As regards the testimony of AAA that she informed her aunt, LLL, about the rape incidents, but the latter did not do anything about said information, we likewise do not subscribe to accused-appellant's hasty conclusion that LLL did not do anything because she did not believe AAA was telling the truth. While we can think of many possible explanations why LLL would choose not to get involved in such a potentially messy situation, it is best not to indulge in the defense's speculations on the same, especially since LLL was not even presented as a witness. The trial court, which was able to observe the demeanor of AAA and accused-appellant, concluded that it was AAA who was truthful in her testimony on the harrowing events of September 1997. It is the bounden duty of the trial court to determine the credibility of witnesses for both sides and to weigh the probative value of their testimonies, just as it is the trial court's duty not to rely on, or consider as evidence, the purported opinion of a person who was never even presented as a witness in the case.
We furthermore agree with the finding of the trial court that it is unbelievable that AAA would file complaints for two counts of rape and one count of attempted rape just to exact revenge for the time accused-appellant allegedly kicked her. We are convinced even less that BBB would persuade her daughter to lie about such rape incidents because of her quarrel with accused-appellant. Thus, we have repeatedly held that:
Not a few accused in rape cases have attributed the charges brought against them to family feuds, resentment, or revenge. But such alleged motives have never swayed the Court from lending full credence to the testimony of a complainant who remained steadfast throughout her direct and cross-examinations, especially a minor as in this case. Further, we simply cannot believe that a lass of tender age would concoct a tale of defloration, allow the examination of her private parts, and undergo the expense, trouble, inconvenience, not to mention the trauma, of a public trial, unless she was in fact raped. No young and decent Filipina would publicly admit that she was ravished and her honor tainted unless such was true, for it would be instinctive for her to protect her honor.[30]
On the civil aspect of the case at bar, the trial court correctly found accused-appellant civilly liable in the amount of P50,000.00 as moral damages and P50,000.00 as civil indemnity for each of the counts of consummated rape. These amounts are consistent with prevailing jurisprudence.[31] The trial court, however, omitted the civil liabilities of accused-appellant for the attempted rape. Prevailing jurisprudence sets the amount of the civil indemnity in attempted rape at P30,000.00 and moral damages at P25,000.00.[32] We hereby modify the disposition in the lower courts to include such amounts.

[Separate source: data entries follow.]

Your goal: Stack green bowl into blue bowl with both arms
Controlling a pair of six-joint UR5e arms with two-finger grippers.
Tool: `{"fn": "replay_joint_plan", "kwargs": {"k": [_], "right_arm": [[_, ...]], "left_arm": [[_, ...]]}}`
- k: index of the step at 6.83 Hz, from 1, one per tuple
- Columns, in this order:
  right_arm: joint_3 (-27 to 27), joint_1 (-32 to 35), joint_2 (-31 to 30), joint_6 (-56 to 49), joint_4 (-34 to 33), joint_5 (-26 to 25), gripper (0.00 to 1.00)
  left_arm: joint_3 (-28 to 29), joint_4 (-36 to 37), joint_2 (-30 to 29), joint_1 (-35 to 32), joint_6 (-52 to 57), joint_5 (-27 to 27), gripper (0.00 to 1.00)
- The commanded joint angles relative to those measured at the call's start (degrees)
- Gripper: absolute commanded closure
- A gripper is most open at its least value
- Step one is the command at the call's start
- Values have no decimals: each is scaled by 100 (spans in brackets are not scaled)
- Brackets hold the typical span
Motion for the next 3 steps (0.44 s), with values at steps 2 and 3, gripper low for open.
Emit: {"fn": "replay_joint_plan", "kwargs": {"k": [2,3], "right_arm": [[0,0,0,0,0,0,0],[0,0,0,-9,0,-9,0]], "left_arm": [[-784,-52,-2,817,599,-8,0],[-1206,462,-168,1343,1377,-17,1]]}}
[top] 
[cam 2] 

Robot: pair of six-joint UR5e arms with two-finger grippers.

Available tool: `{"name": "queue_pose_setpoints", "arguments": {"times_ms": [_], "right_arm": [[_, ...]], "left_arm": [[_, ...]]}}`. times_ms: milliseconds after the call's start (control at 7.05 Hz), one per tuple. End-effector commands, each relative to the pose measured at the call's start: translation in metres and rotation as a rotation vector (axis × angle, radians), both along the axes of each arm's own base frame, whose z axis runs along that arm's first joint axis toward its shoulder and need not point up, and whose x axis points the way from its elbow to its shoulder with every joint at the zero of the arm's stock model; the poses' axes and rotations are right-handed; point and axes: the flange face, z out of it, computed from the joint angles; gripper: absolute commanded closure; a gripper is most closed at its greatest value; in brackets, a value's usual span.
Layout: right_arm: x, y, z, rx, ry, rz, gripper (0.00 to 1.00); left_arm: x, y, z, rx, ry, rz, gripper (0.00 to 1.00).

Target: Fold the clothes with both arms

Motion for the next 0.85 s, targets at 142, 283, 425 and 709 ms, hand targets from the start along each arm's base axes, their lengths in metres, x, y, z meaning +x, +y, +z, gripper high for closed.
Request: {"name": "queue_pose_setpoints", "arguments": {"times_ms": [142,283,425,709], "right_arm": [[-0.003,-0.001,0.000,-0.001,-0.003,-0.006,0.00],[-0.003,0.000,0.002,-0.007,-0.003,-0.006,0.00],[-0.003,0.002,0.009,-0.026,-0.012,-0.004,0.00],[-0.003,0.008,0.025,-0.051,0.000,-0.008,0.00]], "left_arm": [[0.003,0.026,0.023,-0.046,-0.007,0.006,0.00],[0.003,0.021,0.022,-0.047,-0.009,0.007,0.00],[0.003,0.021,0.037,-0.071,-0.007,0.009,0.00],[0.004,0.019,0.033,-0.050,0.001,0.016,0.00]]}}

WHEREFORE, the Court of Appeals' Decision dated January 31, 2006 in CA-G.R. CR.-H.C. No. 00348, which affirmed in toto the Caloocan City Regional Trial Court's Decision dated April 15, 2002 in Criminal Cases No. C-54755 to 54757, is hereby AFFIRMED, with the MODIFICATION that accused-appellant Romeo Republo is further ORDERED to indemnify private complainant in the amount of P30,000.00 as civil indemnity and P25,000.00 as moral damages in Criminal Case No. C-54756 for attempted rape.
SO ORDERED.
Corona, (Chairperson), Velasco, Jr., Del Castillo, and Perez, JJ., concur.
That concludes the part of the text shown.